### Problem to work on
Could you output all of the records below exactly as they appear?

(Extracted data entries)
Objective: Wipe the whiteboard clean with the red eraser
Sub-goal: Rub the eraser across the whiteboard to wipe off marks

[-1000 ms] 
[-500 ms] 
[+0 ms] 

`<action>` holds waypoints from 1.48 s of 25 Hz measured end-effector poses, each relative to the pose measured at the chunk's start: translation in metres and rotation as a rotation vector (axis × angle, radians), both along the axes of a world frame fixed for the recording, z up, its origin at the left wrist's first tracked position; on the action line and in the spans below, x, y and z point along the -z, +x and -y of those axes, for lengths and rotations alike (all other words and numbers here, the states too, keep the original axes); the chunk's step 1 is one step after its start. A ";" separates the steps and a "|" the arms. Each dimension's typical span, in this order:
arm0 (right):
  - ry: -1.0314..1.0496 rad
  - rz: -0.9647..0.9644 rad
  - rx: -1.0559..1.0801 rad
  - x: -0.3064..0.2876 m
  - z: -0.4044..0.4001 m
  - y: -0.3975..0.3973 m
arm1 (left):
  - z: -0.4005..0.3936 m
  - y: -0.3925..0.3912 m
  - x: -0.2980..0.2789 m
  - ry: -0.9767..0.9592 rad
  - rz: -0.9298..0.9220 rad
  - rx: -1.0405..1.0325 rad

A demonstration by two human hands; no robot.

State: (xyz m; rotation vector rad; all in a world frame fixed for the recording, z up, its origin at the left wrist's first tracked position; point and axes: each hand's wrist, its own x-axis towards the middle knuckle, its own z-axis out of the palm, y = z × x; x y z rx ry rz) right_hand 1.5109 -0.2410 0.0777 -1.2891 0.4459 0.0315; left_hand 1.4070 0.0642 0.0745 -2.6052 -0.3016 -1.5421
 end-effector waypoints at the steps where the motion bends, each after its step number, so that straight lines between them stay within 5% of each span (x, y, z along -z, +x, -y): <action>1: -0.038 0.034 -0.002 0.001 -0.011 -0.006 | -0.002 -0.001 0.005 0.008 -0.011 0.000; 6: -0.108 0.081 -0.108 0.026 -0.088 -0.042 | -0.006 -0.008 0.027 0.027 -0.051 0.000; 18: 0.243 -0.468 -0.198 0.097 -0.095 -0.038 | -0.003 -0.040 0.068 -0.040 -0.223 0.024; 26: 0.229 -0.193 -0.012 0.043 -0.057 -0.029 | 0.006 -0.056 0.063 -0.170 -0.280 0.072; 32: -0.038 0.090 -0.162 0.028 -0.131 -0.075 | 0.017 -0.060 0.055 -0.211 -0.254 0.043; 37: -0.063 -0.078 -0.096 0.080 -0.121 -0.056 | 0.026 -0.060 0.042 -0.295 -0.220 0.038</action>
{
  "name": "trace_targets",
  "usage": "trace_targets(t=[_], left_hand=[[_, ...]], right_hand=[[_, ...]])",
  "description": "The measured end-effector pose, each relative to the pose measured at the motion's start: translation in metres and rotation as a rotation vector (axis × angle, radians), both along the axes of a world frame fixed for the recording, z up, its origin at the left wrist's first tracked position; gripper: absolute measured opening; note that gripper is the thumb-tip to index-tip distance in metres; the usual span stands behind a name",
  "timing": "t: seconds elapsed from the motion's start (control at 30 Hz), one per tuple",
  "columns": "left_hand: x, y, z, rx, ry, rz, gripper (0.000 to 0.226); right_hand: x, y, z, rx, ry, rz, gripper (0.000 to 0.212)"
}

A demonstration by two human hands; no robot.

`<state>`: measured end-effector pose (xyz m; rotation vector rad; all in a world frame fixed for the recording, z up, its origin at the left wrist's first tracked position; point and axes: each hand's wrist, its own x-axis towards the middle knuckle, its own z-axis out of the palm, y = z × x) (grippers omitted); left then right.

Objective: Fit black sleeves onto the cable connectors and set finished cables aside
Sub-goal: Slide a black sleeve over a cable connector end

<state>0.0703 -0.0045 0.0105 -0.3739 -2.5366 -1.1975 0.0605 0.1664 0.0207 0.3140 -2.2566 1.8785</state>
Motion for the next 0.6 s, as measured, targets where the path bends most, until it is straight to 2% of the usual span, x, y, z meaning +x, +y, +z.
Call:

### Result of the task
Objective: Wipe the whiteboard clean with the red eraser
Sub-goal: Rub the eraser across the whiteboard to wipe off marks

[-1000 ms] 
[-500 ms] 
[+0 ms] 

`<action>` holds waypoints from 1.48 s of 25 Hz measured end-effector poses, each relative to the pose measured at the chunk's start: translation in metres and rotation as a rotation vector (axis × angle, radians), both along the axes of a world frame fixed for the recording, z up, its origin at the left wrist's first tracked position; on the action line and in the spans below, x, y and z point along the -z, +x and -y of those axes, for lengths and rotations alike (all other words and numbers here, the states too, keep the original axes); the chunk's step 1 is one step after its start. A ";" separates the steps and a "|" the arms. Each dimension's typical span, in this order:
arm0 (right):
  - ry: -1.0314..1.0496 rad
  - rz: -0.9647..0.9644 rad
  - rx: -1.0559..1.0801 rad
  - x: -0.3064..0.2876 m
  - z: -0.4044..0.4001 m
  - y: -0.3975..0.3973 m
arm1 (left):
  - z: -0.4005..0.3936 m
  - y: -0.3925..0.3912 m
  - x: -0.2980..0.2789 m
  - ry: -0.9767..0.9592 rad
  - rz: -0.9298..0.9220 rad
  - rx: -1.0405..1.0325 rad

A demonstration by two human hands; no robot.

State: (xyz m; rotation vector rad; all in a world frame fixed for the recording, z up, its origin at the left wrist's first tracked position; point and axes: each hand's wrist, its own x-axis towards the middle knuckle, its own z-axis out of the palm, y = z × x; x y z rx ry rz) right_hand 1.5109 -0.2410 0.0777 -1.2891 0.4459 0.0315; left_hand 1.4070 0.0642 0.0745 -2.6052 -0.3016 -1.5421
 end-effector waypoints at the steps where the motion bends, each after its step number, so that straight lines between them stay within 5% of each span (x, y, z along -z, +x, -y): <action>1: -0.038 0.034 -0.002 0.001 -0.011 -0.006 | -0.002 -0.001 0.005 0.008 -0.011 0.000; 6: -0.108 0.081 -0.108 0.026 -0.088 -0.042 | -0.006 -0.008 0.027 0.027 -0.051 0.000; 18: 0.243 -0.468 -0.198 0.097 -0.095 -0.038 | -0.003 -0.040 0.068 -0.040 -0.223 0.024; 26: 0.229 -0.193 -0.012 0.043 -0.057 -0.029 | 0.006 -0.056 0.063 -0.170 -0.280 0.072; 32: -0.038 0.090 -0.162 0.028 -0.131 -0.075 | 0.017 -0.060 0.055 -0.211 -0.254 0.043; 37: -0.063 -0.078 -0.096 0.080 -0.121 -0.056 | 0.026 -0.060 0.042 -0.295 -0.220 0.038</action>
{
  "name": "trace_targets",
  "usage": "trace_targets(t=[_], left_hand=[[_, ...]], right_hand=[[_, ...]])",
  "description": "The measured end-effector pose, each relative to the pose measured at the motion's start: translation in metres and rotation as a rotation vector (axis × angle, radians), both along the axes of a world frame fixed for the recording, z up, its origin at the left wrist's first tracked position; gripper: absolute measured opening; note that gripper is the thumb-tip to index-tip distance in metres; the usual span stands behind a name",
  "timing": "t: seconds elapsed from the motion's start (control at 30 Hz), one per tuple",
  "columns": "left_hand: x, y, z, rx, ry, rz, gripper (0.000 to 0.226); right_hand: x, y, z, rx, ry, rz, gripper (0.000 to 0.212)"
}

A demonstration by two human hands; no robot.

`<state>`: measured end-effector pose (xyz m; rotation vector rad; all in a world frame fixed for the recording, z up, its origin at the left wrist's first tracked position; point and axes: each hand's wrist, its own x-axis towards the middle knuckle, its own z-axis out of the palm, y = z × x) (grippers omitted); left then right.

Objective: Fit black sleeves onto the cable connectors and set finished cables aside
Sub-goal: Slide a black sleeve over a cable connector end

<state>0.0703 -0.0045 0.0105 -0.3739 -2.5366 -1.1975 0.0605 0.1664 0.0207 0.3140 -2.2566 1.8785</state>
Motion for the next 0.6 s, as measured, targets where the path bends most, until it is straight to 2% of the usual span, x, y, z meaning +x, +y, +z.
Call:

The exercise has been fully completed.